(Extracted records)
********
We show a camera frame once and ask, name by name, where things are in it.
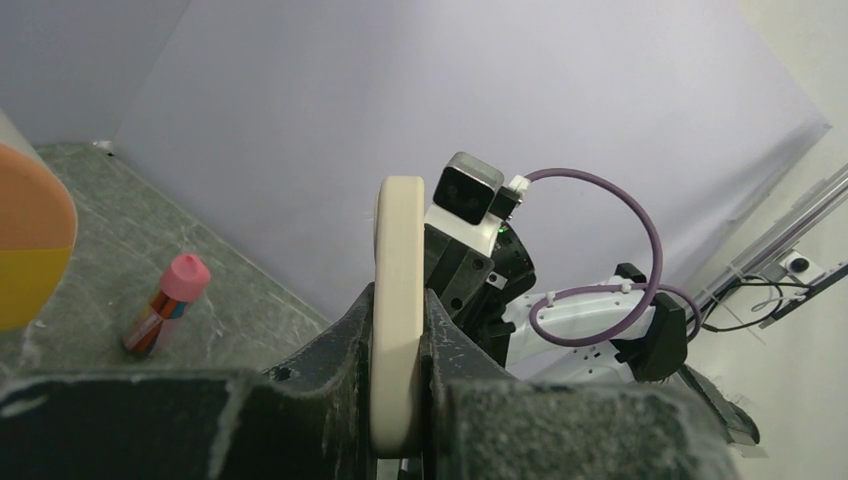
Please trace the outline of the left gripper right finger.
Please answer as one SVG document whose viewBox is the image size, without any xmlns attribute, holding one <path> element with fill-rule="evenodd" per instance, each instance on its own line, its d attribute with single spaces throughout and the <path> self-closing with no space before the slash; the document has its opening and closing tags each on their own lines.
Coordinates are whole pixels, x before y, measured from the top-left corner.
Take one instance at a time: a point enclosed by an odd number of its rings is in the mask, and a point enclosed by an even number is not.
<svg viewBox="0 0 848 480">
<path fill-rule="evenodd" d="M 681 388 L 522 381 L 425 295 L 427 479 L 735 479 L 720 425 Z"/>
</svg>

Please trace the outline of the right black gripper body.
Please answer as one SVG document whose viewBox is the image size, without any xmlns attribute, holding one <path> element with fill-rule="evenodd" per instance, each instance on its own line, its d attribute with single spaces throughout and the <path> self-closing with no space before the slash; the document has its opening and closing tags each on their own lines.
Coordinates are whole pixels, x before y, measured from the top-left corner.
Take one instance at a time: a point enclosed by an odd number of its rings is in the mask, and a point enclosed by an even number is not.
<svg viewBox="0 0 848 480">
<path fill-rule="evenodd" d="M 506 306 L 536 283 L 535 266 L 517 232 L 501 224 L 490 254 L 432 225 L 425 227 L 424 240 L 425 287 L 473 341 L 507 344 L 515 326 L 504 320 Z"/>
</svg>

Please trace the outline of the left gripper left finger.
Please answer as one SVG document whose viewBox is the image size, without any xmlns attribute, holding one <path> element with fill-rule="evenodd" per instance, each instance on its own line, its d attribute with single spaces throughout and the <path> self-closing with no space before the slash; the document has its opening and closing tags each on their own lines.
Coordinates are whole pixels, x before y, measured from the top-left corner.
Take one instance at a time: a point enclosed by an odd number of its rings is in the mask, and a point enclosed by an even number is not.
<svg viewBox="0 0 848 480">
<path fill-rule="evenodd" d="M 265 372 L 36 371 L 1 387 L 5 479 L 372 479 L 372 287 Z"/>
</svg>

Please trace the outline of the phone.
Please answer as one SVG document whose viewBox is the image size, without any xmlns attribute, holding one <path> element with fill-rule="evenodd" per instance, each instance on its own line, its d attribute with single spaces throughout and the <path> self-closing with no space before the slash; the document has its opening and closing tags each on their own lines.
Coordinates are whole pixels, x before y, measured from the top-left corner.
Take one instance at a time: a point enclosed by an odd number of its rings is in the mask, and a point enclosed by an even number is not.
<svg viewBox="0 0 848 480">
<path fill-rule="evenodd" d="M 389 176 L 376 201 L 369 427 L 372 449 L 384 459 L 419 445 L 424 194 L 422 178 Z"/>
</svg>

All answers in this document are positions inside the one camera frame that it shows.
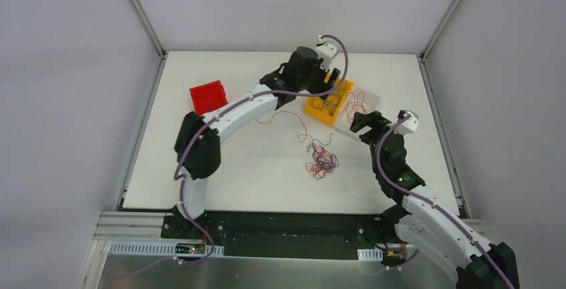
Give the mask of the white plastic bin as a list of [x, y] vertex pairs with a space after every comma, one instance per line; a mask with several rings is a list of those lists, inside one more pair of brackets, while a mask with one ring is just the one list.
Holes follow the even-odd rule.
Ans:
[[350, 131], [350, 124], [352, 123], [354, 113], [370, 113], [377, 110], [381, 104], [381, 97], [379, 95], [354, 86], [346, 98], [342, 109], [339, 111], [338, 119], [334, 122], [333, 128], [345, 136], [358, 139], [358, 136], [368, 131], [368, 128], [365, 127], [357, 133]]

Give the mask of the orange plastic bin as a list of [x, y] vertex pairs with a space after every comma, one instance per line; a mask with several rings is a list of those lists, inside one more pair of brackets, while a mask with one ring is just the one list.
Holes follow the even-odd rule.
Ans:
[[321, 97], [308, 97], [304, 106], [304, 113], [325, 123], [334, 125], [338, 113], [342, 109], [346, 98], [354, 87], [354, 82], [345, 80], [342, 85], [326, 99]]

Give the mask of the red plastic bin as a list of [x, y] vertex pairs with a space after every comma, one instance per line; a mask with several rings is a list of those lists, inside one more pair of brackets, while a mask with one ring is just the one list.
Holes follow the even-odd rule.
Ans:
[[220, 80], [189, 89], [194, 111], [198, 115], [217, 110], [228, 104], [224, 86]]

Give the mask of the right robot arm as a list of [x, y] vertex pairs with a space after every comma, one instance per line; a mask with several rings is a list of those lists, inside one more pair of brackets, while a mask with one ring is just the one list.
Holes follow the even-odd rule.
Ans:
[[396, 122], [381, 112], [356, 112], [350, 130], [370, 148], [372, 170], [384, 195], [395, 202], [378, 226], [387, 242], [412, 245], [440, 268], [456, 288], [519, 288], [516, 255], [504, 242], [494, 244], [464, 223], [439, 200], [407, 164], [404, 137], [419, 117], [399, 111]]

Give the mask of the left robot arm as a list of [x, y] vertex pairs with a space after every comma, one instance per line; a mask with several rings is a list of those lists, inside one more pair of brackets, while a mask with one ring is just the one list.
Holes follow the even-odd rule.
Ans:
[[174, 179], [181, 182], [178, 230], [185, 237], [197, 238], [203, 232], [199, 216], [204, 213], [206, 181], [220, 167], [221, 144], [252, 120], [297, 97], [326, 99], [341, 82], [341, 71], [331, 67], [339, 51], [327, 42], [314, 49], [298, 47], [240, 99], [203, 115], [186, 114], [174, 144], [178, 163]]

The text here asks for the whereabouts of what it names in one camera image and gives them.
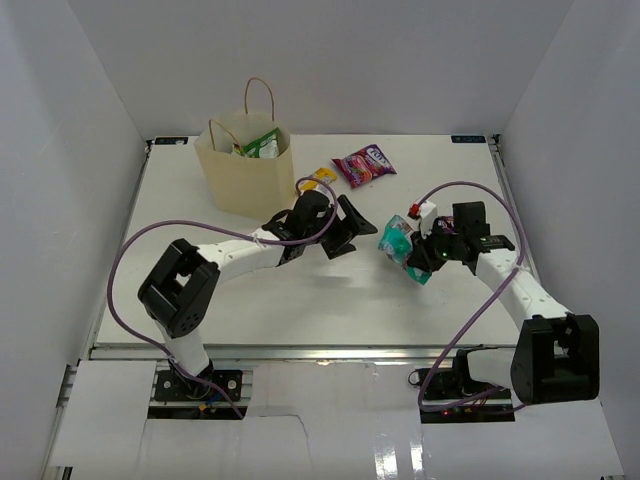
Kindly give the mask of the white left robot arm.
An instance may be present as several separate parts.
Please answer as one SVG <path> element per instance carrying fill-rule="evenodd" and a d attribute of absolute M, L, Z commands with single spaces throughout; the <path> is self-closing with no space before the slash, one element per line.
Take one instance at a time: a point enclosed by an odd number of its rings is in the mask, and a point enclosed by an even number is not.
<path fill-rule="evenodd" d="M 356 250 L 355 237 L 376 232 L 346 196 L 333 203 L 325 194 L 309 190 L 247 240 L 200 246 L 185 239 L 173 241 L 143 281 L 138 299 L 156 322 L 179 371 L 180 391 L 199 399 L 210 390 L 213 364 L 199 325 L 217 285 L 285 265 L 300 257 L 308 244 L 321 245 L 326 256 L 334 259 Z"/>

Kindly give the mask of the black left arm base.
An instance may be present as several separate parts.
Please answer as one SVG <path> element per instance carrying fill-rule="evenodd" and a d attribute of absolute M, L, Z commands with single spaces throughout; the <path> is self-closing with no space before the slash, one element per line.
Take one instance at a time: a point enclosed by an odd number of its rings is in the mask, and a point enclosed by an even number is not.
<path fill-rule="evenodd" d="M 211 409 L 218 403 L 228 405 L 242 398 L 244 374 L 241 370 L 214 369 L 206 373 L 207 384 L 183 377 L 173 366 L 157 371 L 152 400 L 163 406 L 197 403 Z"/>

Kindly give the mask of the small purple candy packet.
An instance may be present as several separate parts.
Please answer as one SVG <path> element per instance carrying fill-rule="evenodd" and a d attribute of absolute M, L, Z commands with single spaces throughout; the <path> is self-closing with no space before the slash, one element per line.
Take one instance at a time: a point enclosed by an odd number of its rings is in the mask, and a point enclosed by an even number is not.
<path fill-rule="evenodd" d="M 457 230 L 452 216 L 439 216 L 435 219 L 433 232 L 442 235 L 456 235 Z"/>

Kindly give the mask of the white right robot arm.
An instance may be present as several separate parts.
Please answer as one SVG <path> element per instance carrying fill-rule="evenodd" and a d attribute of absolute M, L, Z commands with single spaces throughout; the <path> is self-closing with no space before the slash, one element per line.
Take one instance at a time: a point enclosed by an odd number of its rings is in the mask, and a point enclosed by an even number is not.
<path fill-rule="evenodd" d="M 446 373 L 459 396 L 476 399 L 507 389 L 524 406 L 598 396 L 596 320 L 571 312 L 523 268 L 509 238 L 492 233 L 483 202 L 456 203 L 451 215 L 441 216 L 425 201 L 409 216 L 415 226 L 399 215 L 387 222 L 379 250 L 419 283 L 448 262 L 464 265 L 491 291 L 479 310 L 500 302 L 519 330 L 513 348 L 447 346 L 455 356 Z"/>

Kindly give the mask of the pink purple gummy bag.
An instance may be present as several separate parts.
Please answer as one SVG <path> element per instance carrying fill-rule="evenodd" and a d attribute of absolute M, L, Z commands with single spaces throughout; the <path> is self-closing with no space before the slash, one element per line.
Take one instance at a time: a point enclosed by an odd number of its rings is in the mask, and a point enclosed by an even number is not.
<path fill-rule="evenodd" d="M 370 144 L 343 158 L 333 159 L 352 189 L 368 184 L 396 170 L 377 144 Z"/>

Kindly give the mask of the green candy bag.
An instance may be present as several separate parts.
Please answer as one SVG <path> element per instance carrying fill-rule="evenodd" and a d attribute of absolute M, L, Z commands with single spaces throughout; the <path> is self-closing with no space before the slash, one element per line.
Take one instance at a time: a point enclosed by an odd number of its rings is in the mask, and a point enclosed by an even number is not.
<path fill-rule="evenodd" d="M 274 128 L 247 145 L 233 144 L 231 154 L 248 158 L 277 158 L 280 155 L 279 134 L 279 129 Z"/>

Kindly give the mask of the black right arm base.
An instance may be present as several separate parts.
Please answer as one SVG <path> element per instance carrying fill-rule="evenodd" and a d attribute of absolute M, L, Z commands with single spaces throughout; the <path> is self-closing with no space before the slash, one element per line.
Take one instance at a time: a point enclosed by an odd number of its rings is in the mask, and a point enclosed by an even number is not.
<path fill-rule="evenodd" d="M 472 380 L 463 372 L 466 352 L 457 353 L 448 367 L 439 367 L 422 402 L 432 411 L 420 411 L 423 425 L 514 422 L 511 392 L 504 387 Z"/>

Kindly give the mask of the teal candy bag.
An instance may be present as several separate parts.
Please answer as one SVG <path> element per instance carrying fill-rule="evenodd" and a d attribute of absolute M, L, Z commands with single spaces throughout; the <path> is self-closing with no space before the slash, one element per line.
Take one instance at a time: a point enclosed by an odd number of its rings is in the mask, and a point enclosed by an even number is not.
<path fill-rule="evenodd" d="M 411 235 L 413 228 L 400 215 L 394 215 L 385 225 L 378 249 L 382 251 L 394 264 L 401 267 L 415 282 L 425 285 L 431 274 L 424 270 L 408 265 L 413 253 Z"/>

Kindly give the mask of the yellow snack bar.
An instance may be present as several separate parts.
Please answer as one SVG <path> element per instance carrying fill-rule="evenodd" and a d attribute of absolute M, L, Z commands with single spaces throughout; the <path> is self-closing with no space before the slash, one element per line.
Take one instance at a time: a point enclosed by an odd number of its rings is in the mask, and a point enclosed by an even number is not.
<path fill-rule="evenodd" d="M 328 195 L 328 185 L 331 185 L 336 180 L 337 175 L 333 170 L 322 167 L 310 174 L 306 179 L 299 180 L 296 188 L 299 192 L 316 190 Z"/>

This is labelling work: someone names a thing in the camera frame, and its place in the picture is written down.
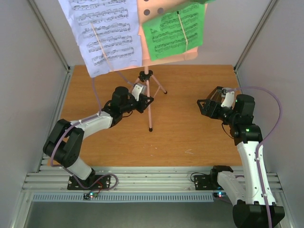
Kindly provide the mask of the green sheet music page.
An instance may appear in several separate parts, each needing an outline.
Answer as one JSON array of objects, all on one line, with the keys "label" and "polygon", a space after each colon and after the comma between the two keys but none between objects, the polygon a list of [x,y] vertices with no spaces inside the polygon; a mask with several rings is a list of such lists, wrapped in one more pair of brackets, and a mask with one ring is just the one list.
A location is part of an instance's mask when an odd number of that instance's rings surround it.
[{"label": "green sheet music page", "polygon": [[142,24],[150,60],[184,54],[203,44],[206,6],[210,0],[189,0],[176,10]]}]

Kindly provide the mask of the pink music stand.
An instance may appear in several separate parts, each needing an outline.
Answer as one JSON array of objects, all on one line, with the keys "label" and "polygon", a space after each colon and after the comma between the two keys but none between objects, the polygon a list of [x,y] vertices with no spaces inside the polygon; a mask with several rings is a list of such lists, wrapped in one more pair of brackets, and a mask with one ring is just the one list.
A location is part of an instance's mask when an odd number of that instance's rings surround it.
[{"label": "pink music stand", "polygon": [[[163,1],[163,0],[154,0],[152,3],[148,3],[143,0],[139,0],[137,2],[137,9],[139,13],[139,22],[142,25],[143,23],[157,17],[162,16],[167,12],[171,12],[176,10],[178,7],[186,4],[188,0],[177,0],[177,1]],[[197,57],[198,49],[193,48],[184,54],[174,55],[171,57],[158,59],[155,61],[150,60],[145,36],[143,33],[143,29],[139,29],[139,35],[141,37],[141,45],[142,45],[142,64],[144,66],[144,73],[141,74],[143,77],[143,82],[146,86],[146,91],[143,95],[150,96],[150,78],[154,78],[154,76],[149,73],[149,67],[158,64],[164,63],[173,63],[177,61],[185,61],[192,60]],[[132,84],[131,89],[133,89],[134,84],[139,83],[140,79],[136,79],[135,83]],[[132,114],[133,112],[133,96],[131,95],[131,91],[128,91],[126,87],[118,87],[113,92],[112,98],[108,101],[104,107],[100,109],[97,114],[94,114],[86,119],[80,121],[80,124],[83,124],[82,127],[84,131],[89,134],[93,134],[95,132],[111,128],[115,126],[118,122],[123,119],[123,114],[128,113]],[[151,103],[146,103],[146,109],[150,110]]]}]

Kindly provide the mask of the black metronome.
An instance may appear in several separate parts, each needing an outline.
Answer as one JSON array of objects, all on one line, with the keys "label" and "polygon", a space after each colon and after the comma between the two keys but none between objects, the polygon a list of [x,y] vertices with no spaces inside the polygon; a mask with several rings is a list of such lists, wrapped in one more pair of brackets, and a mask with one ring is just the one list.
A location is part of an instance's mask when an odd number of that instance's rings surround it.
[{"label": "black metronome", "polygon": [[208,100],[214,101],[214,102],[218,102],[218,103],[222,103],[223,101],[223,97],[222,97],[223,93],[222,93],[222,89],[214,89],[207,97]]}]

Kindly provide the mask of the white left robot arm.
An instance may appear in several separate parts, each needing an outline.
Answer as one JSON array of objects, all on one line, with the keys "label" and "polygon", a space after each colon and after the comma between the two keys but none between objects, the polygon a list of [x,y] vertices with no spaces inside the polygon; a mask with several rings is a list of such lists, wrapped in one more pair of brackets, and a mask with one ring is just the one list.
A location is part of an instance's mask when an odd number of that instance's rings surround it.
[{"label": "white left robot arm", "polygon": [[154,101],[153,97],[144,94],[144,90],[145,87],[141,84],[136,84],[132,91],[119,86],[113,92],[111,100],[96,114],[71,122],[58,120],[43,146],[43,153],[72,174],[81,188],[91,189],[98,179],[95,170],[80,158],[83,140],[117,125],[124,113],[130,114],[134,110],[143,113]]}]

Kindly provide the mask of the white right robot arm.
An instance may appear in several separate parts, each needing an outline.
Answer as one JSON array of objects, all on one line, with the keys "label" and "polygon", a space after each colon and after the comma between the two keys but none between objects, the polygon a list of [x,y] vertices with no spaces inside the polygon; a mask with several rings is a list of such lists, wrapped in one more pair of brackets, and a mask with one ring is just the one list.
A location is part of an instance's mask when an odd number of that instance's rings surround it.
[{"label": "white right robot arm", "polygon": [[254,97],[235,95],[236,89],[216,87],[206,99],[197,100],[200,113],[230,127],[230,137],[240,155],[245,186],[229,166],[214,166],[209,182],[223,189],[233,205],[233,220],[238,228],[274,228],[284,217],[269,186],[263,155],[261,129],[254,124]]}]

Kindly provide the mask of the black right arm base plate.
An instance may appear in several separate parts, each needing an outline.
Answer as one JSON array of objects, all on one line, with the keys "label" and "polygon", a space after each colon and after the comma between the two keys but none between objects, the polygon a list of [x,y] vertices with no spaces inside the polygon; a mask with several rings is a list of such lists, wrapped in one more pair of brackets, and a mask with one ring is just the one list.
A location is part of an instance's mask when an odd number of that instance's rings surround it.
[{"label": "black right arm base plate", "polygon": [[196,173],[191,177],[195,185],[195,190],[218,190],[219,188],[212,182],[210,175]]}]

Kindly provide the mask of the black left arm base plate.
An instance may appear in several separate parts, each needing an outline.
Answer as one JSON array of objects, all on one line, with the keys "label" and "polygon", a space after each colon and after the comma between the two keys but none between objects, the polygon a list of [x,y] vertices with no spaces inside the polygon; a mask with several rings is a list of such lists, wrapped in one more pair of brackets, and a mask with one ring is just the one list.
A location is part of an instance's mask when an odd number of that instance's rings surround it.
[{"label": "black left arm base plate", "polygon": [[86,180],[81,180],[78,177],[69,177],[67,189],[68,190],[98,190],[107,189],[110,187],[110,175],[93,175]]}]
********
▸ **Instructions for the task**
Return all lines in the entries above that carry the word "candy".

▸ **Your response**
Kindly give the mask of the small purple candy packet.
Kindly give the mask of the green candy bag.
Kindly give the mask of the teal candy bag.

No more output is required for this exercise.